→ Source material:
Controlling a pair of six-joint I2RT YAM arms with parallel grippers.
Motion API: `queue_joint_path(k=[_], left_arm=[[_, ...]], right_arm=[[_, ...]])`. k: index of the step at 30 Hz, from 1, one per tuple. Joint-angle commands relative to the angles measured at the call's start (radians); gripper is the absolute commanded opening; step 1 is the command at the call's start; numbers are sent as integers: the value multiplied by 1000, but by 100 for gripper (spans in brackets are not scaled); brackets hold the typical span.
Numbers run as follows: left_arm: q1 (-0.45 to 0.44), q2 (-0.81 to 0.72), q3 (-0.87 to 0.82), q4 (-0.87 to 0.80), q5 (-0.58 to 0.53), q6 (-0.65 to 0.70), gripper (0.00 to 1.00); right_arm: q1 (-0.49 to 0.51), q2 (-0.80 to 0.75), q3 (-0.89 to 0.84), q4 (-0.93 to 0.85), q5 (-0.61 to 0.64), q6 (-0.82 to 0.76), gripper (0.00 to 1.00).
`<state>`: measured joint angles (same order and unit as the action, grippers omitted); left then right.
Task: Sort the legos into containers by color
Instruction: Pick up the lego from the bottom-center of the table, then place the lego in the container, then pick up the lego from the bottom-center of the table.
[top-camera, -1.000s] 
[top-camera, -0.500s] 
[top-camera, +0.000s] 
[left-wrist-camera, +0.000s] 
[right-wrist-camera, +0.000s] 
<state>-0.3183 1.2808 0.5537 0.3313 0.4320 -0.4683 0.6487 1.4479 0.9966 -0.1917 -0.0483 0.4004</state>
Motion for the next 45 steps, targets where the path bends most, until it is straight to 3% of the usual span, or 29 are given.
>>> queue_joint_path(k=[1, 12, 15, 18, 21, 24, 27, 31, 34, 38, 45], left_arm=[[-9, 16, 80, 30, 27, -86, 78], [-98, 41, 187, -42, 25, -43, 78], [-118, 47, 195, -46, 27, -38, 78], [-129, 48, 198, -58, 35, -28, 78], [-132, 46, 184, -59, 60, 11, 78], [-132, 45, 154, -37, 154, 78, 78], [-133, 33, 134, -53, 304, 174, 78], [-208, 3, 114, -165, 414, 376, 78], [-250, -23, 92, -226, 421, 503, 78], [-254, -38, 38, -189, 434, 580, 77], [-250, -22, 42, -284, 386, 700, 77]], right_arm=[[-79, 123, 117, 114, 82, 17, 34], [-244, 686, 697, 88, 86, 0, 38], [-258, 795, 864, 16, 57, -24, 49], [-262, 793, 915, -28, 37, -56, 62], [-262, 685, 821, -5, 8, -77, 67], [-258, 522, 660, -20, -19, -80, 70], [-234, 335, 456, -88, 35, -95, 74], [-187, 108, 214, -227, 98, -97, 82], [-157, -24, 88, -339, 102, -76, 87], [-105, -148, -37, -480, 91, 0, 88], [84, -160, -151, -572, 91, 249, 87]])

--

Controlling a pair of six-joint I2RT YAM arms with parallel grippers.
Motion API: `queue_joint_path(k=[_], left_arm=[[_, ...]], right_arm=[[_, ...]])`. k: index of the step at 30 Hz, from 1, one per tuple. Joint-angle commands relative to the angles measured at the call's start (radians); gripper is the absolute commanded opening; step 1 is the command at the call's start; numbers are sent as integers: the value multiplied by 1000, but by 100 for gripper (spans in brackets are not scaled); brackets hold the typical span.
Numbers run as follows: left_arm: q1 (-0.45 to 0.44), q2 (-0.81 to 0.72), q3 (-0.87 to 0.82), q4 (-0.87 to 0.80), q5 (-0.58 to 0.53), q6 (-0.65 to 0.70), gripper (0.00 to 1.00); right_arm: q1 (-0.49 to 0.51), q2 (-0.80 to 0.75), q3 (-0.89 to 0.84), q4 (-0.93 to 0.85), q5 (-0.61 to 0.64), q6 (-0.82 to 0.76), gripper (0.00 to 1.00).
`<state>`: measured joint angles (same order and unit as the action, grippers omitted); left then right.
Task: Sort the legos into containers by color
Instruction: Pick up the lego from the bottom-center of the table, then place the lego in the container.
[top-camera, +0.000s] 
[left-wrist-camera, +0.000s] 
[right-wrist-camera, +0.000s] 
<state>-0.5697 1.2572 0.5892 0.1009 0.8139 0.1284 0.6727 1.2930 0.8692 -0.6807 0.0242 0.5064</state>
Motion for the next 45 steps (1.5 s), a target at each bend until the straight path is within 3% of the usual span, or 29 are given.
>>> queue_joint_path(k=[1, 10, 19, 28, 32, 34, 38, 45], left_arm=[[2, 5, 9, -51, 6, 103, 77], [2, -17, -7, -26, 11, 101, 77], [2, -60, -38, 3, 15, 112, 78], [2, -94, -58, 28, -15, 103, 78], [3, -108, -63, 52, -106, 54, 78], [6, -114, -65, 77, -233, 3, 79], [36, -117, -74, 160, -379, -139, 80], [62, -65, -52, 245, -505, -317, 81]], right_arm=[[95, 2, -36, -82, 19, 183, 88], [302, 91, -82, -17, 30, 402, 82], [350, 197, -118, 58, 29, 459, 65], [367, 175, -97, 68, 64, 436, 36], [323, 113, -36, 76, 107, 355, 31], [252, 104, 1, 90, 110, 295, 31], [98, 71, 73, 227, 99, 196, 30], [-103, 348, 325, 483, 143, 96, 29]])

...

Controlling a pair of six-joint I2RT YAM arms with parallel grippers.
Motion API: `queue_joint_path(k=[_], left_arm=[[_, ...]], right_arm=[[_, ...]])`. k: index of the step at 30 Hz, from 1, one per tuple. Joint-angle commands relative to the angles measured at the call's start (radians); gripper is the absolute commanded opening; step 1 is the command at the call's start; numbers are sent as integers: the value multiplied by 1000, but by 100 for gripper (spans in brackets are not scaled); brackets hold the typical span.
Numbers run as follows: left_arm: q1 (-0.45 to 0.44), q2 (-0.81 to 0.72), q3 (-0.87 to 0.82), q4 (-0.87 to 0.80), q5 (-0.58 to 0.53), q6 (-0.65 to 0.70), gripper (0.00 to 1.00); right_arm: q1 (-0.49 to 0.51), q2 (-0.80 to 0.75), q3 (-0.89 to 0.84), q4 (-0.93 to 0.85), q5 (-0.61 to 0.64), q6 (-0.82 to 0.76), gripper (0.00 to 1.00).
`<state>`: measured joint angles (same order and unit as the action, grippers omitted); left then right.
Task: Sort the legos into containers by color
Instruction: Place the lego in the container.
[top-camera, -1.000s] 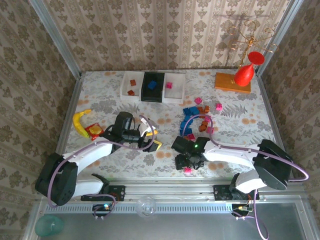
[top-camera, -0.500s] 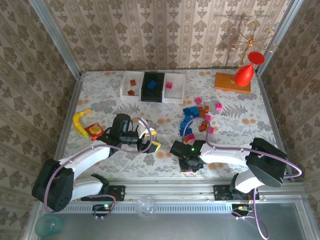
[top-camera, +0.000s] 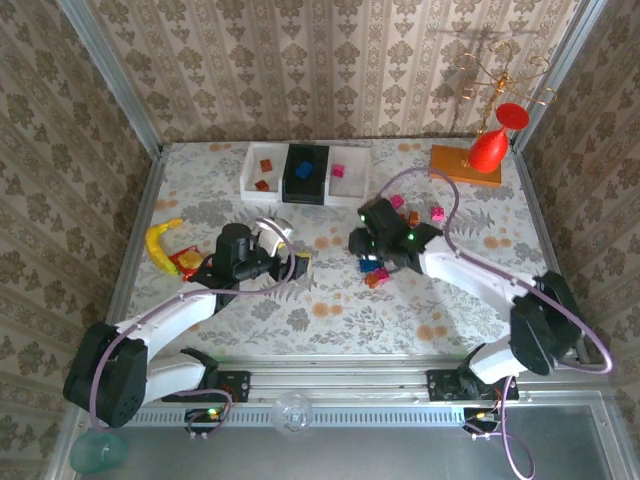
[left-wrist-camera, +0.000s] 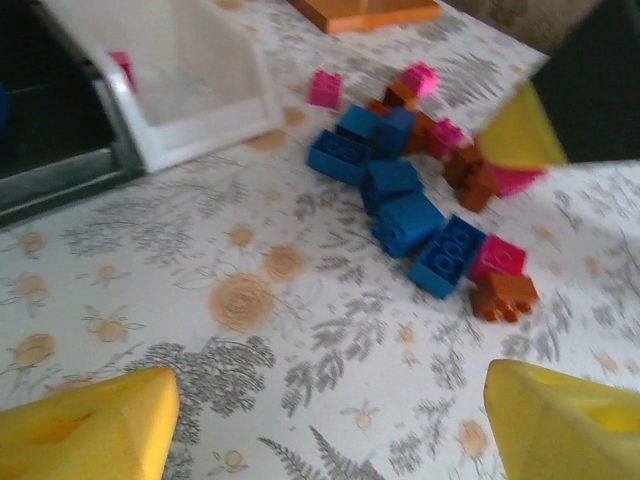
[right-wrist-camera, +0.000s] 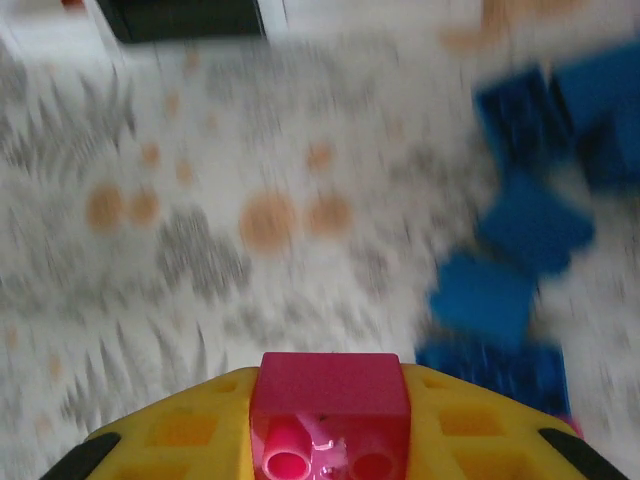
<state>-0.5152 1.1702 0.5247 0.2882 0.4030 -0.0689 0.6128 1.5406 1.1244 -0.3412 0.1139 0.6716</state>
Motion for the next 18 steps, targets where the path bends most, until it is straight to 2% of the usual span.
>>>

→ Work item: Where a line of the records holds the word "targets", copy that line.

→ Exercise response:
Motion for the next 45 steps, targets where the path bends most, until it is straight to 3% of the usual span, or 29 are given.
Motion for the next 18 steps, targets where the path bends most, until it is straight to 2% of the usual span.

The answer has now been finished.